In asking grocers across the country about what’s happening in their produce departments, the consensus was clear: even as consumers become more and more cost-conscious, produce is still an essential part of grocery baskets. The question now is how to meet expectations going forward while keeping produce departments profitable.

This is part one of a three-part report. Stay tuned for more insights on CanadianGrocer.com.

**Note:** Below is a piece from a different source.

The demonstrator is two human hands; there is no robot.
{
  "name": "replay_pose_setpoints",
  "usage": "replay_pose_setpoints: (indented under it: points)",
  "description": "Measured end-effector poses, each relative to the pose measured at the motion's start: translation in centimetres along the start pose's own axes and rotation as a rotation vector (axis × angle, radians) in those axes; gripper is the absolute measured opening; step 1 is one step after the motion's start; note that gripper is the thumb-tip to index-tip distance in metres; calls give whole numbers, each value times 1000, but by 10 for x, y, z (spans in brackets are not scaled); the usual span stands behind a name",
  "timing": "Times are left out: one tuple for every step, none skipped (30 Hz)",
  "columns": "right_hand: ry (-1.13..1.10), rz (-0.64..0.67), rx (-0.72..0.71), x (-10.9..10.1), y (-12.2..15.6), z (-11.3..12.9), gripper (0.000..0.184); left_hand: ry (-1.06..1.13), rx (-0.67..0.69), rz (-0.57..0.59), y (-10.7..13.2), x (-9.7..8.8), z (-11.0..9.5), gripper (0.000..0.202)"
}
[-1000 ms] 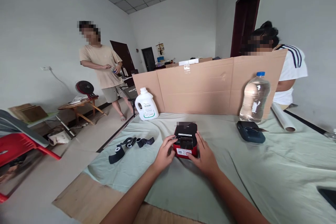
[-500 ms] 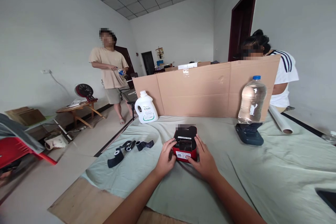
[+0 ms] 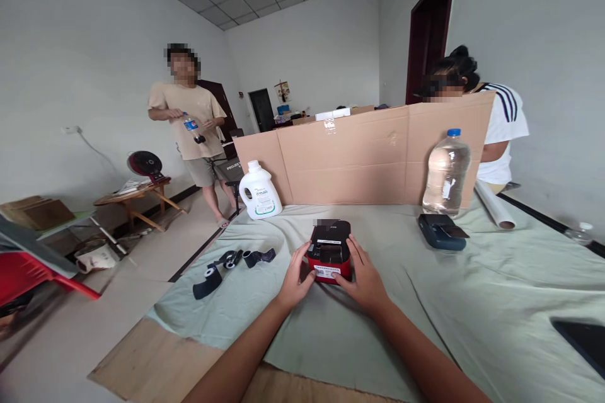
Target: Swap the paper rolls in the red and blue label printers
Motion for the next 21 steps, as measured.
replay_pose_setpoints:
  points:
    - [-4, -4, -1, 0, 0, 0, 91, 8, -3, -5, 0, 0, 0, 61]
    - [-7, -8, -3, -1, 0, 0, 91, 17, -6, -10, 0, -1, 0, 59]
    - [-10, -11, -4, -1, 0, 0, 91, 25, -9, -15, 0, -1, 0, 57]
    - [-12, -13, -6, -1, 1, -1, 92, 33, -12, -20, 1, -1, 1, 55]
    - [-14, -11, -9, 0, 1, -1, 92, 39, -14, -24, 1, -2, 1, 54]
    - [-15, -10, -11, 0, 1, -2, 92, 44, -14, -26, 1, -2, 1, 53]
    - [-17, -7, -13, 1, 1, -2, 91, 47, -13, -28, 1, -2, 1, 52]
    - [-19, -5, -15, 2, 1, -3, 90, 48, -15, -30, 1, -2, 1, 52]
    - [-21, -3, -17, 2, 0, -3, 89, 49, -19, -31, 0, -3, 1, 52]
    - [-23, -3, -18, 2, 0, -3, 88, 51, -27, -31, 0, -3, 1, 52]
    - [-26, -4, -18, 2, 0, -3, 86, 51, -39, -28, -1, -4, 1, 52]
    - [-30, -5, -18, 2, 0, -3, 86, 49, -52, -23, -2, -4, 1, 53]
    - [-36, -5, -17, 2, 0, -3, 85, 41, -66, -16, -3, -4, 1, 53]
    - [-43, -7, -13, 1, 0, -3, 84, 27, -77, -11, -4, -5, 2, 54]
    - [-49, -8, -5, 0, -1, -3, 83, 6, -86, -6, -5, -5, 2, 54]
    - [-55, -8, 5, -1, -1, -3, 82, -18, -94, -3, -6, -6, 2, 55]
    - [-59, -7, 17, -1, -1, -3, 81, -41, -102, 0, -7, -7, 2, 56]
    - [-61, -6, 29, -2, -2, -4, 80, -61, -110, 3, -8, -7, 3, 57]
    - [-62, -5, 38, -2, -2, -4, 79, -75, -116, 5, -9, -7, 3, 59]
    - [-64, -4, 44, -2, -2, -4, 79, -85, -116, 9, -9, -7, 4, 59]
    - [-67, -4, 47, -2, -2, -4, 79, -91, -111, 14, -9, -7, 4, 59]
Point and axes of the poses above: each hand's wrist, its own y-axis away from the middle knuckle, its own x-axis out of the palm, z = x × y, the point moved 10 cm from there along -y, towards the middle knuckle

Stabilizing sales and changing behaviours

The majority (80%) of survey respondents said produce sales over the last six months had increased or stayed the same – with even more (87%) expecting this trend to continue for 2023. “We’re actually seeing growth in our produce department in all our locations now,” says Giancarlo Trimarchi, president of Vince’s Market, which has four stores in Ontario. Though high produce prices were very challenging on margins in the past year, he says his team has taken advantage of a reset in price and an increase in supply in early 2023 and passed that onto customers. “When the markets go down, we’re often the first to react to become the most price competitive and it’s working for us,” says Trimarchi. “We are using fresh very much in our promotional materials now to drive customer engagement, while still maintaining a respectable margin.”

Rising food prices have certainly affected shopping habits in produce, said survey respondents, with 47% noting that shoppers are buying more discounted or promotional items, with 35% saying shoppers are switching to less expensive produce options. This aligns with a recent survey from the Ontario Produce Marketing Association (OPMA) released in March 2023 that showed almost 60% of consumers are concerned about price increases for fresh fruits and vegetables, with 45% buying more produce when on sale and 42% shopping at more stores to get the best price. Even with inflationary pressures, respondents in both surveys noted that consumers still prefer to buy local produce. In Canadian Grocer’s survey, 94% of grocers said sales of local produce items had increased or stayed the same compared to the year prior, while more than one third also noted an increase in sales of specialty items and 29% reported increases in organic fruits and vegetables.

Rick Stein, vice-president of fresh foods at The Food Industry Association (FMI), says consumer behaviour is also shifting when it comes to the size of purchases to mitigate food waste. “Spending a couple of years at home watching how much they were throwing away from overbuying has changed the consumer’s psyche … so even though there’s better value in buying more, value is playing less importance than waste.”

Stein says consumers will still pay a premium for pre-cut, prewashed produce, too. “You can buy fruit and vegetables cheaper individually versus pre-cut, but consumers continue to vote for convenience,” he says. In fact, FMI’s Power of Produce 2023 report shows that 68% of shoppers would like their stores to carry a bigger selection of ready-to-eat or cook, precut/washed fruits and vegetables.

READ: Are Canadians buying less food?

At Sunripe Freshmarket in Ontario, “the value-added part of produce is really exploding,” says founder and owner Will Willemsen. “We do our own guacamole, salsas and spiced, mixed vegetables and we’ve really expanded the category to be a huge part of produce,” he says, noting that grocery shoppers prefer foods they can grab and eat or pop in the oven at home. “They don’t want to do the work and they don’t want to waste stuff in the fridge, so they’ll buy a package they can eat in a day or two even though it costs more.” One Canadian Grocer survey respondent also noted that making smaller packages of produce items has been “a great option for seniors in the store.”

This article first appeared in Canadian Grocer’s March/April 2023 issue.